We do not advise relying on public chargers, however, as firstly you can’t count on them being available when you need to charge your car, unlike your home charger, and secondly, after charges being introduced on them in November 2019, it can cost six times as much to charge your electric car at a public charging point than if you had charged it at home.
There is also the possibility that in order to park your car within reach of a public charger, you may have to pay a parking fee, increasing the expense even more.
You will need to register for an ESB charge point access card in order to use public car charge points.
80% of electric car owners charge their cars at home, which is what we recommend, as it enables you to start your day with a 100% charged battery, and works out cheaper. You also don’t need to worry about whether your connector is compatible with your charging station or whether you have to sign up (to ESBs scheme for example) to be able to use your chosen method of charging.
Can I plug my electric car into a normal household outlet?
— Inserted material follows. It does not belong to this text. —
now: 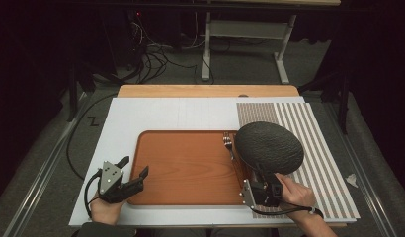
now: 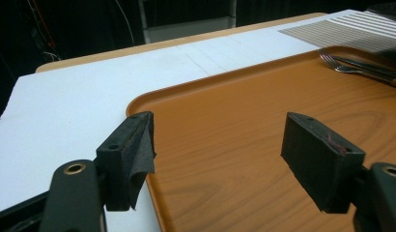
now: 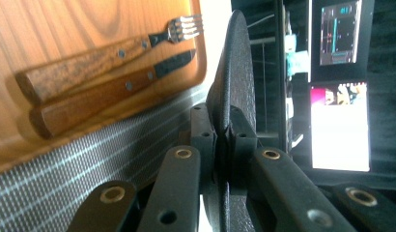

While technically you can just plug your car into a regular home outlet, it’s not recommended for safety reasons - an externally located outlet may present safety issues,for example when it’s raining, and using a regular outlet means that charging will also take longer.
No matter where you charge your car, the main thing to note is whether it is a level 1 or level 2 charging station. The charging station is what interacts with your battery connector to charge your car.
Level 1 charging stations are quite slow providing between 1-1.5 kWh per hour, and a complete charge could take between 8-20 hours depending on the size of your EV’s battery. Level 2 stations charge much faster, at a rate of 3.3-7.4kWh, meaning a complete charge can be reached within 3-8 hours.
Careful research is needed to decide which charging station will best suit your needs at home. A level 1 charger should be fine if you don’t make too any afternoon trips, and your battery is not too big. However, a larger capacity battery may be hard to keep topped up if it needs 20 hours of charging time from a level 1 charger.
It also goes without saying that if you are out and about, or at work and need a battery top-up to extend your range, then using a facility with level 2 chargers is a must.
Several home charging stations also come with smart features, such as remote control charging access (useful to limit who can use your charging station), insight into consumption habits, and the ability to set the battery to charge at cheaper off-peak hours. A home-charging station can cost from €899* upwards but is eligible for an SEAI grant of €600, meaning you’ll only end up €299 out of pocket.